We present an approach to assess and compare risk from climate change among multiple species through a risk matrix, in which managers can quickly prioritize for species that need to have strategies developed, evaluated further, or watched. We base the matrix upon earlier work towards the National Climate Assessment for potential damage to infrastructures from climate change. Risk is defined here as the product of the likelihood of an event occurring and the consequences or impact of that event. In the context of species habitats, the likelihood component is related to the potential changes in suitable habitat modeled at various times during this century. Consequences are related to the adaptability of the species to cope with the changes, especially the increasing intensity and/or frequency of disturbance events that are projected. We derived consequence scores from nine biological and 12 disturbance characteristics that were pulled from literature for each species. All data were generated from an atlas of climate change for 134 trees of the eastern United States ( ).
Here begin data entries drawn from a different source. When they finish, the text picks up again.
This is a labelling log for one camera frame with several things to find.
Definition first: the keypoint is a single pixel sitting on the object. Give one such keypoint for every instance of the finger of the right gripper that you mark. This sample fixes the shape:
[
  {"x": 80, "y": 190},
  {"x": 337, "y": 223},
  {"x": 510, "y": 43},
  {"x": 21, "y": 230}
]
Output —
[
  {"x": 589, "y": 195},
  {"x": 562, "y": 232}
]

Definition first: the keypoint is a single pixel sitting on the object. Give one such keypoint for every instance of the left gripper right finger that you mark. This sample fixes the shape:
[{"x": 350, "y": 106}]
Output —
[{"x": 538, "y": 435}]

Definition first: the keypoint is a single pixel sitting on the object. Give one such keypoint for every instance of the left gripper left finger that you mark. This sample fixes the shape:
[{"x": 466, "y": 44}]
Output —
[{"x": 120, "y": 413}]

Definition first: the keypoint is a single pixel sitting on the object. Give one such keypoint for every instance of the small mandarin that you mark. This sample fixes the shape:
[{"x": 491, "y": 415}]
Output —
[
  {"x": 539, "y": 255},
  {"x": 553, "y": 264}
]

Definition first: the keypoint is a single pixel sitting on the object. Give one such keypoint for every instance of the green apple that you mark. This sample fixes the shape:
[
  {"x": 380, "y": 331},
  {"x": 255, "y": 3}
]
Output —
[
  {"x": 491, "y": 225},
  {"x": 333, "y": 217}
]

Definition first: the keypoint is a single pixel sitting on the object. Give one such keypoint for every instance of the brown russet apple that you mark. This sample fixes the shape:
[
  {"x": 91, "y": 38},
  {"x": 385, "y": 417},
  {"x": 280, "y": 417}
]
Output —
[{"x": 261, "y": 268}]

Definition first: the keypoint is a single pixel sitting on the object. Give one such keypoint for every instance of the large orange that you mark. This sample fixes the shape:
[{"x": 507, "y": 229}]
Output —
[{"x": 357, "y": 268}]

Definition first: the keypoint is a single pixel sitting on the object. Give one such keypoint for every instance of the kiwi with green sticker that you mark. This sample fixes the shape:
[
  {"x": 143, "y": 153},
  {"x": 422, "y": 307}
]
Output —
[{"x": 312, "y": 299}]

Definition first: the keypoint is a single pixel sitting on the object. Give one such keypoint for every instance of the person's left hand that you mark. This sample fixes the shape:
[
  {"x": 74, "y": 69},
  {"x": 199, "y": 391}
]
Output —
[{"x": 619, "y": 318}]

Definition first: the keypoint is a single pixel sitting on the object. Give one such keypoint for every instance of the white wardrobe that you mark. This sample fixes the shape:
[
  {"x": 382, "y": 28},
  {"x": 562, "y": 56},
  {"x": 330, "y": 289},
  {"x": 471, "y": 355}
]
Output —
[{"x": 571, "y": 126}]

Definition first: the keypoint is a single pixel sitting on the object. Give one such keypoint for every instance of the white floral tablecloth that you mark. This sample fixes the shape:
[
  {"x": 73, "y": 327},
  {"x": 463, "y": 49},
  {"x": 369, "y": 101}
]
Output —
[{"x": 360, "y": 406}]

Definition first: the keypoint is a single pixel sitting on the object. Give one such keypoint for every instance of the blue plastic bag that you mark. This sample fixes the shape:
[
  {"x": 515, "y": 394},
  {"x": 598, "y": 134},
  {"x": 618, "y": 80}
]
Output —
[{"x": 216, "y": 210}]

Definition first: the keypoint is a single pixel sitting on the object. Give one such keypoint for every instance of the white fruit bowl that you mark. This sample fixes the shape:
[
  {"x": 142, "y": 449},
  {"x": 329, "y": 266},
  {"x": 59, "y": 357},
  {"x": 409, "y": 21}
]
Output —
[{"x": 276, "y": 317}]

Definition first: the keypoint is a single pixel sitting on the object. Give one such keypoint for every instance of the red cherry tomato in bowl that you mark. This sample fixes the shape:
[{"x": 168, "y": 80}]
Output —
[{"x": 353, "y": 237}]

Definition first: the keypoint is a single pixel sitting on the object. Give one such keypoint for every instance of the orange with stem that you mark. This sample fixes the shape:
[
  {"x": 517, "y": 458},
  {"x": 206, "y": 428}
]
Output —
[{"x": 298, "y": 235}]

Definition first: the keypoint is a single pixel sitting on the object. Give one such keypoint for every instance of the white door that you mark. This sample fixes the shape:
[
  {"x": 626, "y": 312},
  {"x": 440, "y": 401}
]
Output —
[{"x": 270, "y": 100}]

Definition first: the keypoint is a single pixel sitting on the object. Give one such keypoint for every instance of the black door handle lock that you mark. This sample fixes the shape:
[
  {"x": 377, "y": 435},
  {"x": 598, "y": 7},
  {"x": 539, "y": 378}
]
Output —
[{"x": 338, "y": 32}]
We show examples which depict a wide range of risk for tree species of northern Wisconsin, including species that may gain substantial habitat as well as lose substantial habitat, both of which will require the development of strategies to help the ecosystems adapt to such changes. Copyright U.S. Government 2012

Suggested Citation

  • Louis Iverson & Stephen Matthews & Anantha Prasad & Matthew Peters & Gary Yohe, 2012. "Development of risk matrices for evaluating climatic change responses of forested habitats," Climatic Change, Springer, vol. 114(2), pages 231-243, September.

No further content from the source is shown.